## [Listed records]
○ ○ ○

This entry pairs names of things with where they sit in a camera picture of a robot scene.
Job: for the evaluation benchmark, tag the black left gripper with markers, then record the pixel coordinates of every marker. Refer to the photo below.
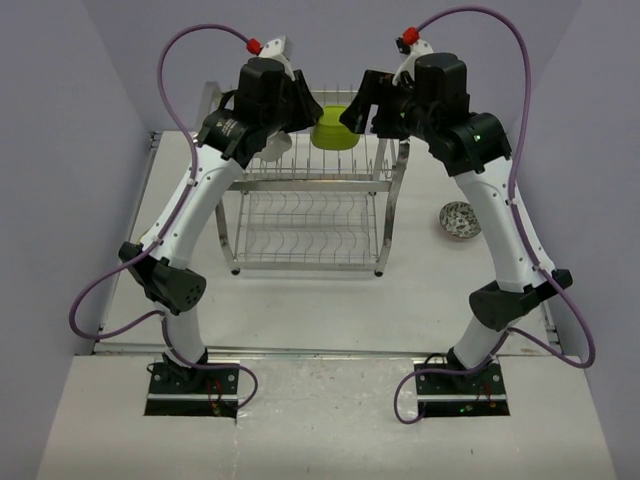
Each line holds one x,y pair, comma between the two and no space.
309,111

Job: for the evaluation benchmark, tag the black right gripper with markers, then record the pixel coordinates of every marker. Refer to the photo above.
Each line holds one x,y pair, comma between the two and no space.
358,113

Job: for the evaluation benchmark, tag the green square bowl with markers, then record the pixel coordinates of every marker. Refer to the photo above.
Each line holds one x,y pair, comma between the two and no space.
330,133

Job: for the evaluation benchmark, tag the white scalloped bowl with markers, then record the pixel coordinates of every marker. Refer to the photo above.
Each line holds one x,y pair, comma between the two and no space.
276,145

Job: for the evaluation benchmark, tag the pink floral bowl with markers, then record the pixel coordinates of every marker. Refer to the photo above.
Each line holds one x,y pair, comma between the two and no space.
457,218

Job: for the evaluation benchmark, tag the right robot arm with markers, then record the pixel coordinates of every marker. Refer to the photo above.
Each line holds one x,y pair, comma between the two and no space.
477,155

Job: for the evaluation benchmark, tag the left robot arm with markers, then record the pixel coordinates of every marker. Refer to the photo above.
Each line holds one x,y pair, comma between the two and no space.
159,262

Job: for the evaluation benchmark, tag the stainless steel dish rack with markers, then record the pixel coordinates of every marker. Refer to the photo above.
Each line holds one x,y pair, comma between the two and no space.
314,209

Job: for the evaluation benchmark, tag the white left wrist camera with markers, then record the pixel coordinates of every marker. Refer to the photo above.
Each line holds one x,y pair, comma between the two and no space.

○ ○ ○

## [Work item]
From the data above, copy out every line with the string "gripper" in it.

## [Exercise result]
Job: for the evaluation benchmark, tag the black left gripper with markers, then record the pixel coordinates of every marker. Refer to the photo below.
Job: for the evaluation benchmark, tag the black right gripper with markers, then record the pixel coordinates of every marker. Refer to the photo above.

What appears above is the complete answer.